• WHAT THE TASK REQUIRES: Please give the whole listing again exactly, without any of its pictures.
DATASET EXCERPT START
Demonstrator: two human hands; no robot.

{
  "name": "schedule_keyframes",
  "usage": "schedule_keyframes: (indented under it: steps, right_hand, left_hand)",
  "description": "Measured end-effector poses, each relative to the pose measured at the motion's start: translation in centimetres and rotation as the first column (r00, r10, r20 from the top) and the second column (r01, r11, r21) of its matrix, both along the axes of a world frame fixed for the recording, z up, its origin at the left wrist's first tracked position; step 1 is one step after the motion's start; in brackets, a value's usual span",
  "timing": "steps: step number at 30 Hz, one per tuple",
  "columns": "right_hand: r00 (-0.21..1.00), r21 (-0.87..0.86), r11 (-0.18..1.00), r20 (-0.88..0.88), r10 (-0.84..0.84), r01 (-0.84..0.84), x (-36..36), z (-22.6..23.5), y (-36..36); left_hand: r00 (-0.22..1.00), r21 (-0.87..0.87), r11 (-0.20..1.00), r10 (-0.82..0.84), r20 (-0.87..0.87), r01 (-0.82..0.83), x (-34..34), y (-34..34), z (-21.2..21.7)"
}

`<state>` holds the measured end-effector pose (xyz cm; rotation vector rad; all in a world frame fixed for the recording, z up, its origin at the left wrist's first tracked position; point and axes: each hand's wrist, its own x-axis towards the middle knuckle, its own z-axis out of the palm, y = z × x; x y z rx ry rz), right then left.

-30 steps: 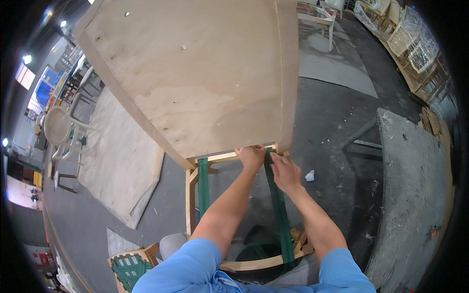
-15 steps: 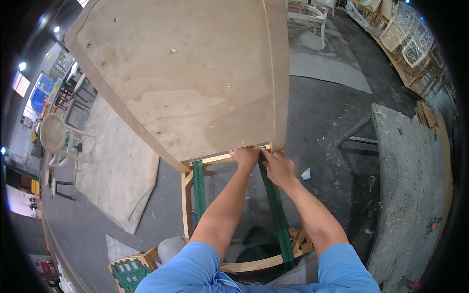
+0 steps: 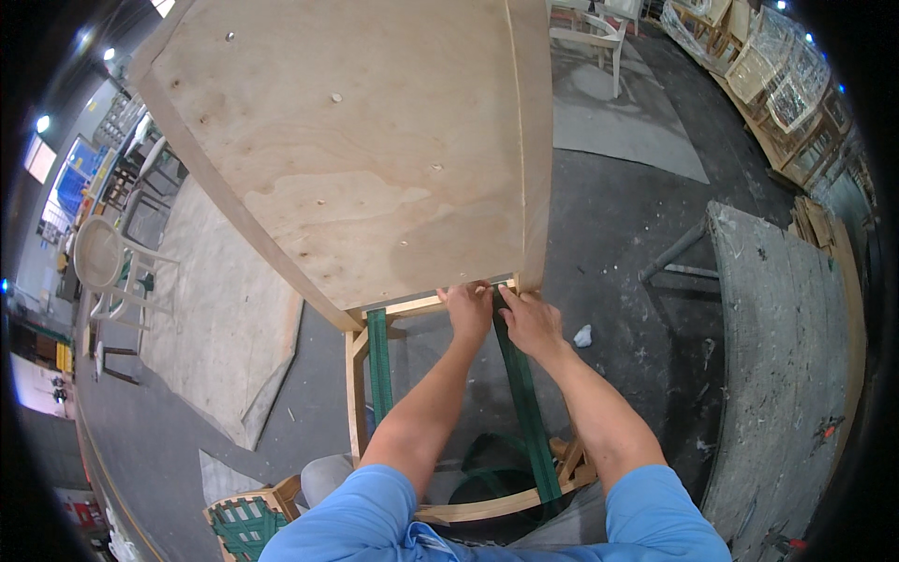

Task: The person attaches green straps to a wooden chair frame by hand, positioning each strap and securing it with a pneumatic staple gun. The person works on multiple straps in sequence, adjusting their placement and stapling them to the frame.

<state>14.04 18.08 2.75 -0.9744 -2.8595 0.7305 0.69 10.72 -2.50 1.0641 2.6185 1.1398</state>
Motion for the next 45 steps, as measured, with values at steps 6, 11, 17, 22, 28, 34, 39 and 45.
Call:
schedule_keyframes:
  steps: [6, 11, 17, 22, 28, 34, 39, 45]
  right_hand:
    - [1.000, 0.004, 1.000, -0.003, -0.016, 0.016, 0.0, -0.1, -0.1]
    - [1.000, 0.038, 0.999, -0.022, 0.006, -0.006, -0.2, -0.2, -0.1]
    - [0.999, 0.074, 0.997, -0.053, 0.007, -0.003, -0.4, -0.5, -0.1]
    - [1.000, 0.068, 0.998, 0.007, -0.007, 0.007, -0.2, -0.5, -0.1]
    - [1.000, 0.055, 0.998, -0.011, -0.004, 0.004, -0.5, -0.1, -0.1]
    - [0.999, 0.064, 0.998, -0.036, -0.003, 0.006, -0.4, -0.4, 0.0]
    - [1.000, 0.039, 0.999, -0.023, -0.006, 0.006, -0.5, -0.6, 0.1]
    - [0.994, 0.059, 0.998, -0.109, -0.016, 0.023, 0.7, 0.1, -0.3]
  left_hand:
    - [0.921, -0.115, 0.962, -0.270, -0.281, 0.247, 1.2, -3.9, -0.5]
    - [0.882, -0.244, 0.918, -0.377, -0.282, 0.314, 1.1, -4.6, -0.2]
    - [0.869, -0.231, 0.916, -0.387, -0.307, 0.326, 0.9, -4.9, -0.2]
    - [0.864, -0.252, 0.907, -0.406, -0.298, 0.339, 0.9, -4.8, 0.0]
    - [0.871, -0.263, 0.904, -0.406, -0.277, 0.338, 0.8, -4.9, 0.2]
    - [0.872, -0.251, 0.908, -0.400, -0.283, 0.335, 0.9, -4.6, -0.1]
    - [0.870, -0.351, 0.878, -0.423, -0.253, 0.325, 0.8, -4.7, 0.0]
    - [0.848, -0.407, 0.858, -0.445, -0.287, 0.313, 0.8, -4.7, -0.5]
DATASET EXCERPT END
• WRITTEN SOLUTION:
Demonstrator: two human hands; no robot.

{
  "name": "schedule_keyframes",
  "usage": "schedule_keyframes: (indented under it: steps, right_hand, left_hand)",
  "description": "Measured end-effector poses, each relative to the pose measured at the motion's start: translation in centimetres and rotation as the first column (r00, r10, r20 from the top) and the second column (r01, r11, r21) of its matrix, both along the axes of a world frame fixed for the recording, z up, its origin at the left wrist's first tracked position; step 1 is one step after the motion's start; in brackets, a value's usual span",
  "timing": "steps: step number at 30 Hz, one per tuple",
  "columns": "right_hand: r00 (-0.21..1.00), r21 (-0.87..0.86), r11 (-0.18..1.00), r20 (-0.88..0.88), r10 (-0.84..0.84), r01 (-0.84..0.84), x (-36..36), z (-22.6..23.5), y (-36..36); left_hand: r00 (-0.22..1.00), r21 (-0.87..0.87), r11 (-0.20..1.00), r10 (-0.82..0.84), r20 (-0.87..0.87), r01 (-0.82..0.83), x (-34..34), y (-34..34), z (-21.2..21.7)"
}

`<state>` holds the measured end-effector pose (xyz cm; rotation vector rad; all in a world frame fixed for the recording, z up, its origin at the left wrist's first tracked position; point and axes: each hand's wrist, its own x-axis towards the middle knuckle, its own z-axis out of the palm, y = z × x; x y z rx ry rz), right then left.

-30 steps: 
-15 steps: 
+0 steps: 

Task: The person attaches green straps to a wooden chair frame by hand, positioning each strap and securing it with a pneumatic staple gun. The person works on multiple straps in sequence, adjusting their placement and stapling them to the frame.

<state>14.04 18.08 2.75 -0.9744 -2.8595 0.7305 0.69 10.72 -2.50 1.0641 2.6185 1.1398</state>
Motion for the next 45 steps, as measured, with values at steps 6, 11, 17, 22, 28, 34, 39 and 45.
Call:
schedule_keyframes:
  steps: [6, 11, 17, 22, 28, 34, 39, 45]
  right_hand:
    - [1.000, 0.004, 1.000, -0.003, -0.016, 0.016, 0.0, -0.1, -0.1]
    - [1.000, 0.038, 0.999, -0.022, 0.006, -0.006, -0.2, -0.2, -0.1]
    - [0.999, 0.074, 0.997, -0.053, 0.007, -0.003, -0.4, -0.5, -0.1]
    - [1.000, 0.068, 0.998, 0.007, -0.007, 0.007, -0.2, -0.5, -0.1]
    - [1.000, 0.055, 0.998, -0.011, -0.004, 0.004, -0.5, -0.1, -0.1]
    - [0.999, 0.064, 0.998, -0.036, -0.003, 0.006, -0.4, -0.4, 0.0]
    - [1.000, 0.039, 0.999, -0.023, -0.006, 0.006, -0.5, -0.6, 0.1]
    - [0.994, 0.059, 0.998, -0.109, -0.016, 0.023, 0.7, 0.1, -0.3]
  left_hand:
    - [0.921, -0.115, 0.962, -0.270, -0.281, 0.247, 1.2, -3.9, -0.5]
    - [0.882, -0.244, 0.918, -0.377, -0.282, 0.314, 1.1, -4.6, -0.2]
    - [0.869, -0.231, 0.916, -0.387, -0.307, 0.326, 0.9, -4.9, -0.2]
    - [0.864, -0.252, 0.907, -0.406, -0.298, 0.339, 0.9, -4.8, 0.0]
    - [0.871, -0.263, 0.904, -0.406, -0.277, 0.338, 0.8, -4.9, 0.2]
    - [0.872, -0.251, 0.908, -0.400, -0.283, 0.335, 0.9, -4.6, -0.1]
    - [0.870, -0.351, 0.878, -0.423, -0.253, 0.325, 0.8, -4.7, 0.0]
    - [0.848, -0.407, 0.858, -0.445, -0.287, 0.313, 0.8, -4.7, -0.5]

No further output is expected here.